• Problem to solve: Copy each line that contains the string "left", taking them from the material.

• Given data:
------------------------------------

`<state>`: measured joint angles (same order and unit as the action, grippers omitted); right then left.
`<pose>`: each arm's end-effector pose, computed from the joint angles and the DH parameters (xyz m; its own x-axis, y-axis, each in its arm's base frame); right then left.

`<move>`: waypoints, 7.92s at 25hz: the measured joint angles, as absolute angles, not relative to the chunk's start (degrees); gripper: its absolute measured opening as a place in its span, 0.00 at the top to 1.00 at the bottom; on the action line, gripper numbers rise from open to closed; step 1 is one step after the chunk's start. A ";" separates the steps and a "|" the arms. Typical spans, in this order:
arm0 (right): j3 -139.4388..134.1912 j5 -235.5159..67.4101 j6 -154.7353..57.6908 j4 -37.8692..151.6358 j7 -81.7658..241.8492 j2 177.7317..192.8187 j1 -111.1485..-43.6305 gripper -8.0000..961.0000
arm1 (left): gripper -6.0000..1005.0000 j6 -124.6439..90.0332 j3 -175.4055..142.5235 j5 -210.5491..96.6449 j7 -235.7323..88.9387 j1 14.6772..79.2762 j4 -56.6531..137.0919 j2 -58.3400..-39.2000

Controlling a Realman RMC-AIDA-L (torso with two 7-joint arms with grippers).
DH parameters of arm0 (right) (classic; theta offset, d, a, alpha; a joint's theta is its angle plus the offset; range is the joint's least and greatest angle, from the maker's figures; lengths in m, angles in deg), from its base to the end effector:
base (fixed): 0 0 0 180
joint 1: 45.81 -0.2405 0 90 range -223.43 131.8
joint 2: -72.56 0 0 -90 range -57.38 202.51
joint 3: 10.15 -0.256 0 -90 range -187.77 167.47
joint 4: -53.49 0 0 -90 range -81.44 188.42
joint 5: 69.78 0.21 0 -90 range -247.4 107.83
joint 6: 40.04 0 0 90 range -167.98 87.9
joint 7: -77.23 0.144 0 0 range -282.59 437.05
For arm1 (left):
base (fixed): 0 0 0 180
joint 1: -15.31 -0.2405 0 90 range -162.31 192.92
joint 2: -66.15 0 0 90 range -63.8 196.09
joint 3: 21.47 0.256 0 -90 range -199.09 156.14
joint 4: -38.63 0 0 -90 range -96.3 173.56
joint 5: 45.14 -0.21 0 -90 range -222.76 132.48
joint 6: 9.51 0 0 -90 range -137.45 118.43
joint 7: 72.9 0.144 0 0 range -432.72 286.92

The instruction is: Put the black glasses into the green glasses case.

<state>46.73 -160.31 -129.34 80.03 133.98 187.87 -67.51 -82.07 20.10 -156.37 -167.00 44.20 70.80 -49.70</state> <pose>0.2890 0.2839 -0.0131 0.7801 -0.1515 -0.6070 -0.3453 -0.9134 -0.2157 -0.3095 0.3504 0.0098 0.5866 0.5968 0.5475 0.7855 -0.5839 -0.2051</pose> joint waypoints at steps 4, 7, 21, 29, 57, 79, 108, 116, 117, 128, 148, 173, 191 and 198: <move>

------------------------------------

• Response area:
`<state>`: measured joint angles (same order and unit as the action, grippers omitted); right then left.
`<pose>`: each arm's end-effector pose, computed from the joint angles and the DH parameters (xyz m; its own x-axis, y-axis, each in its arm's base frame); right then left.
arm1 (left): gripper -6.0000..1005.0000 j6 -124.6439..90.0332 j3 -175.4055..142.5235 j5 -210.5491..96.6449 j7 -235.7323..88.9387 j1 14.6772..79.2762 j4 -56.6531..137.0919 j2 -58.3400..-39.2000
For arm1 (left):

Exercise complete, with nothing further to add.